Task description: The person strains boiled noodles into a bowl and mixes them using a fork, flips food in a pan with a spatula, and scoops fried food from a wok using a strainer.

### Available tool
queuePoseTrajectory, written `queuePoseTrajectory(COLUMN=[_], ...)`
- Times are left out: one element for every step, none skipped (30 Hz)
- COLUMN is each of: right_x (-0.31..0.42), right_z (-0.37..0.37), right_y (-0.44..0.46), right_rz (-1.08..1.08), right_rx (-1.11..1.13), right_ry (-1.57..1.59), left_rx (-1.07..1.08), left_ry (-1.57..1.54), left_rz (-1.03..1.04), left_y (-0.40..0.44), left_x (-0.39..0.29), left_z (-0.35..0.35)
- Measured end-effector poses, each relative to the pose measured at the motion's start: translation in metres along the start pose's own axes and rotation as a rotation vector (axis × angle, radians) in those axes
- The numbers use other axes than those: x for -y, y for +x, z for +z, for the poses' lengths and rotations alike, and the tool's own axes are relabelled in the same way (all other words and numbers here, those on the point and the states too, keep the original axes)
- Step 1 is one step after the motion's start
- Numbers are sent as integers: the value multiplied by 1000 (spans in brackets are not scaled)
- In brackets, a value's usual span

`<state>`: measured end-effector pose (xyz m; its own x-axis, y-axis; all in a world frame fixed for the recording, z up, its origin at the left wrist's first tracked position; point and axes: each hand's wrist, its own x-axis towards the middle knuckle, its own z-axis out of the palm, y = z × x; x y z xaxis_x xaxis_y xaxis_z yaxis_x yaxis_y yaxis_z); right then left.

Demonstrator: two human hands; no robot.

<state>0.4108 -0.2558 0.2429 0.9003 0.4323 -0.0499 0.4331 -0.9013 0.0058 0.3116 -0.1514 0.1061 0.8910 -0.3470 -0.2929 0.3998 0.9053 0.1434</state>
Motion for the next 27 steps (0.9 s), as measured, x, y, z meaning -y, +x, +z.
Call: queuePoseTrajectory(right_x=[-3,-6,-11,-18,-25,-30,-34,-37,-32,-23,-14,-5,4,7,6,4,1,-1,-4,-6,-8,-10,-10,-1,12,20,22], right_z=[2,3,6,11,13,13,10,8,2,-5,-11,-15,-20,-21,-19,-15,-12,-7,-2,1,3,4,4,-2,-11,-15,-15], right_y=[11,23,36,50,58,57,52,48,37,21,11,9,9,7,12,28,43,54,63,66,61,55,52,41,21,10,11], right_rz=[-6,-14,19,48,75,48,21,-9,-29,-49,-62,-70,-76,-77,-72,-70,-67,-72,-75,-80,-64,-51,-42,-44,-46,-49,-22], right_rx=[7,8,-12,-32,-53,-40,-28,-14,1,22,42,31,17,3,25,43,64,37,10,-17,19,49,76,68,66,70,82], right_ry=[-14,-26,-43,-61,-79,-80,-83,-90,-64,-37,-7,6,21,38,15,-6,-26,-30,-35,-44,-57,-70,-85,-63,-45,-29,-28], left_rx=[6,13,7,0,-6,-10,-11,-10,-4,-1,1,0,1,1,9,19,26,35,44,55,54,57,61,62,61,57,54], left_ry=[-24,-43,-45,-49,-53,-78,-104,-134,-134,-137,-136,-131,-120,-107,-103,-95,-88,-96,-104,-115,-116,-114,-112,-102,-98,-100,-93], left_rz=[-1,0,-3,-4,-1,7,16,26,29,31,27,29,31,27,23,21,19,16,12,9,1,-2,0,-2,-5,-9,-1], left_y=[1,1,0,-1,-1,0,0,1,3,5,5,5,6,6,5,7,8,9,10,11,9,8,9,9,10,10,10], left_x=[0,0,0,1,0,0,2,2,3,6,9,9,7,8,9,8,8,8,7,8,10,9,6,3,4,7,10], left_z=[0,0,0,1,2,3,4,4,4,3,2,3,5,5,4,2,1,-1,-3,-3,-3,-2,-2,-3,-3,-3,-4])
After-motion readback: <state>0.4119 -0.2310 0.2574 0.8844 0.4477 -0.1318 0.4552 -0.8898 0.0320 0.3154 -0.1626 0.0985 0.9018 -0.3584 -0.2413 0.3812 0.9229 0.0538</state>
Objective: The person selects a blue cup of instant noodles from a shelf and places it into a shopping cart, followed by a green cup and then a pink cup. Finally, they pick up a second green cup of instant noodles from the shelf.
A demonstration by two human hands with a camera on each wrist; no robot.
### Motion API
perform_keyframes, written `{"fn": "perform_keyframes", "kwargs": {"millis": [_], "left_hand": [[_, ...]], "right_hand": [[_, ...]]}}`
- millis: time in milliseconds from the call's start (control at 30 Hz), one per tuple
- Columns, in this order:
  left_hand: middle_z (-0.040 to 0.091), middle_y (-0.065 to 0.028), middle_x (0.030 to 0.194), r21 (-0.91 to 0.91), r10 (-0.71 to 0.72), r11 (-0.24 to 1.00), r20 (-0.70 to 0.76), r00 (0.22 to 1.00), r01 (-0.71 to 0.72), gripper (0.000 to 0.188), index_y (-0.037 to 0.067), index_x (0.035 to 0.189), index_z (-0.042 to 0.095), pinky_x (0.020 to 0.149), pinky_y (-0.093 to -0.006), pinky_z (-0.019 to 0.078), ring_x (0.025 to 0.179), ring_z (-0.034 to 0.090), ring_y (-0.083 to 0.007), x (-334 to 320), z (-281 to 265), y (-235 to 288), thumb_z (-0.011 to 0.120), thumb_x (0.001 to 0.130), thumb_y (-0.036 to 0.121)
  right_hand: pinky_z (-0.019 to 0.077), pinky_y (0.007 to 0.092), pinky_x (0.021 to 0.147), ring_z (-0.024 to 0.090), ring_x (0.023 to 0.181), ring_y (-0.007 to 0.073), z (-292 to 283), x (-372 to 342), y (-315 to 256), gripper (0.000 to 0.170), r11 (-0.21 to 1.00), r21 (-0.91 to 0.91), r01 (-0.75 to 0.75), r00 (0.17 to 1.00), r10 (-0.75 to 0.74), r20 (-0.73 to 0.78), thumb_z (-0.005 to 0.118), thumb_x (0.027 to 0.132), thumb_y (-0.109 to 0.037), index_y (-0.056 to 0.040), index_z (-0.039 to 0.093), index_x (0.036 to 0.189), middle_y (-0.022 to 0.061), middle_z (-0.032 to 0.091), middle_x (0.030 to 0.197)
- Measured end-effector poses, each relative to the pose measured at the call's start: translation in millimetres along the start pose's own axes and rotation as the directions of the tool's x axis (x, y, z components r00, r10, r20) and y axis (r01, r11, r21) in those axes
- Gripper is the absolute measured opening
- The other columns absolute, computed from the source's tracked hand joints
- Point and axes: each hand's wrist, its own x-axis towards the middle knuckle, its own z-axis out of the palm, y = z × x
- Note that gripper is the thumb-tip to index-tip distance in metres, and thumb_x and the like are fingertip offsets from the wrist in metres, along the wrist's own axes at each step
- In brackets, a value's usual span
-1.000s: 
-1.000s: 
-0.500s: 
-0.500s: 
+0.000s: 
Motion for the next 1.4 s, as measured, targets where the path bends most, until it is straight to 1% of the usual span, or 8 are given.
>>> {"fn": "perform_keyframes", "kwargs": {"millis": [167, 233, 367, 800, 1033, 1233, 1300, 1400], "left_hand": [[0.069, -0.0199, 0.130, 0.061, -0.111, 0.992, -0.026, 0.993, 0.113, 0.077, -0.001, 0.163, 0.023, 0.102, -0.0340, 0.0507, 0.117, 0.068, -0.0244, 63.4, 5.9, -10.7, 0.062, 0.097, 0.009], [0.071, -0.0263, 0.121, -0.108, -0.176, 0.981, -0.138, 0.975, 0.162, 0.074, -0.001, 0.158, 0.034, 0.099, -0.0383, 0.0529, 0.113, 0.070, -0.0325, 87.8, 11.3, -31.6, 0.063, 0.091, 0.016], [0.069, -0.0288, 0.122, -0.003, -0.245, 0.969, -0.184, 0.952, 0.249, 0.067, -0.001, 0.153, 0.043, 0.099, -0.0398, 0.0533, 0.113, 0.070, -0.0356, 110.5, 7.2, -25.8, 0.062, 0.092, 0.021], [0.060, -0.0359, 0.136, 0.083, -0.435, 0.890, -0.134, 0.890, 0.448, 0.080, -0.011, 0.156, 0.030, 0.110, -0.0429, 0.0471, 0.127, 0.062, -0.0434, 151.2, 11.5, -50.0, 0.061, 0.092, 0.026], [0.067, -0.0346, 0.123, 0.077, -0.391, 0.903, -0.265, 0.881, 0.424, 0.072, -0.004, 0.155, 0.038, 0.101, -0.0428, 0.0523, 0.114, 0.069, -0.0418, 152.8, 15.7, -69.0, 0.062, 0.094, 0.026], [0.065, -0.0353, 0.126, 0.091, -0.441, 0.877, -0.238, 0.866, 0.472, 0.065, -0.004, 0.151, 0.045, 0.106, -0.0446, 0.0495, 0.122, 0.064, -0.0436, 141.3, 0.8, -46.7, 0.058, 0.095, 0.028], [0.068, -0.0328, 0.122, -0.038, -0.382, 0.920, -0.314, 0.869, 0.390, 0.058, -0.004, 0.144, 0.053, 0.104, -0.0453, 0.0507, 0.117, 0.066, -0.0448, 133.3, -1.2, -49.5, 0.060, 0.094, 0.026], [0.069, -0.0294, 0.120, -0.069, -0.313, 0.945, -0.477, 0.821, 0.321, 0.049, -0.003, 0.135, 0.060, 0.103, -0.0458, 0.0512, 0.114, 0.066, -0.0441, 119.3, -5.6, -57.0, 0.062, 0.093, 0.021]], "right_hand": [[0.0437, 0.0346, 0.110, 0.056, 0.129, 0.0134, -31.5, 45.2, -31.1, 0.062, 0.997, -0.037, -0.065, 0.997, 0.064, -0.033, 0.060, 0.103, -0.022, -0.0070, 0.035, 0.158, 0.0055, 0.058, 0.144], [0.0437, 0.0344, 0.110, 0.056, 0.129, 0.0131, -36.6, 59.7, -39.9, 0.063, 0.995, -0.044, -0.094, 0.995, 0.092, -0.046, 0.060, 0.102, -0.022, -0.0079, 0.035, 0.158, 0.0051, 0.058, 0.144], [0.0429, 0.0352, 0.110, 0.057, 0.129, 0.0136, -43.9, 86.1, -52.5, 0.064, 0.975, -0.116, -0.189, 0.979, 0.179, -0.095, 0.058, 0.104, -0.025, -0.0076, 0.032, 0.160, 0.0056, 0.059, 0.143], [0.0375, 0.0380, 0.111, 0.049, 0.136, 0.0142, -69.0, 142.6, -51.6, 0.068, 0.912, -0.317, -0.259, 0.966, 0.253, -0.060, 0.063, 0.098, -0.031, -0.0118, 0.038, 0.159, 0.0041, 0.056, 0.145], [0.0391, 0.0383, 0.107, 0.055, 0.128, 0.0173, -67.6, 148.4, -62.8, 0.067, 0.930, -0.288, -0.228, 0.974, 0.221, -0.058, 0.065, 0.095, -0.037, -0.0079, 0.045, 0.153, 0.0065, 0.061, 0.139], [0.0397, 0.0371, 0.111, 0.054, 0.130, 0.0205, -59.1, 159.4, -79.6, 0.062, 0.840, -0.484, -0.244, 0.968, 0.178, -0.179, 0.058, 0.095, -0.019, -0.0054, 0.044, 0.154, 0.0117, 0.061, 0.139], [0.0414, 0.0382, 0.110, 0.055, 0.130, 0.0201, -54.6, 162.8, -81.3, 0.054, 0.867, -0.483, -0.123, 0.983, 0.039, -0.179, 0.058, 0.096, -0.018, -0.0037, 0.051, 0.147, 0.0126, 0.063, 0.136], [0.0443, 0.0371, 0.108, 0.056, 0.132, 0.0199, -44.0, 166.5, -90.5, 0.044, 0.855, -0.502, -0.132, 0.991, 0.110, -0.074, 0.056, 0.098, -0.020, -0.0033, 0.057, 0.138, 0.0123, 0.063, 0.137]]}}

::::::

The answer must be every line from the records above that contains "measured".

### Answer box:
- Measured end-effector poses, each relative to the pose measured at the motion's start: translation in metres along the start pose's own axes and rotation as a rotation vector (axis × angle, radians) in those axes
`<state>`: measured end-effector pose (xyz m; its own x-axis, y-axis; all in a world frame fixed for the recording, z up, its origin at the left wrist's first tracked position; point and axes: each hand's wrist, its own x-axis towards the middle knuckle, its own z-axis out of the palm, y = z × x; x y z xaxis_x xaxis_y xaxis_z yaxis_x yaxis_y yaxis_z); right then left.
Motion for the next 27 steps (0.9 s), as measured, x, y, z meaning -y, +x, +z.
- Measured end-effector poses, each relative to the pose measured at the call's start: translation in millimetres along the start pose's own axes and rotation as the directions of the tool's x axis (x, y, z components r00, r10, r20) and y axis (r01, r11, r21) in those axes
- Gripper is the absolute measured opening
Motion for the next 1.4 s, as measured, targets where the path bends most, until it is straight to 1% of the usual span, or 8 are given.

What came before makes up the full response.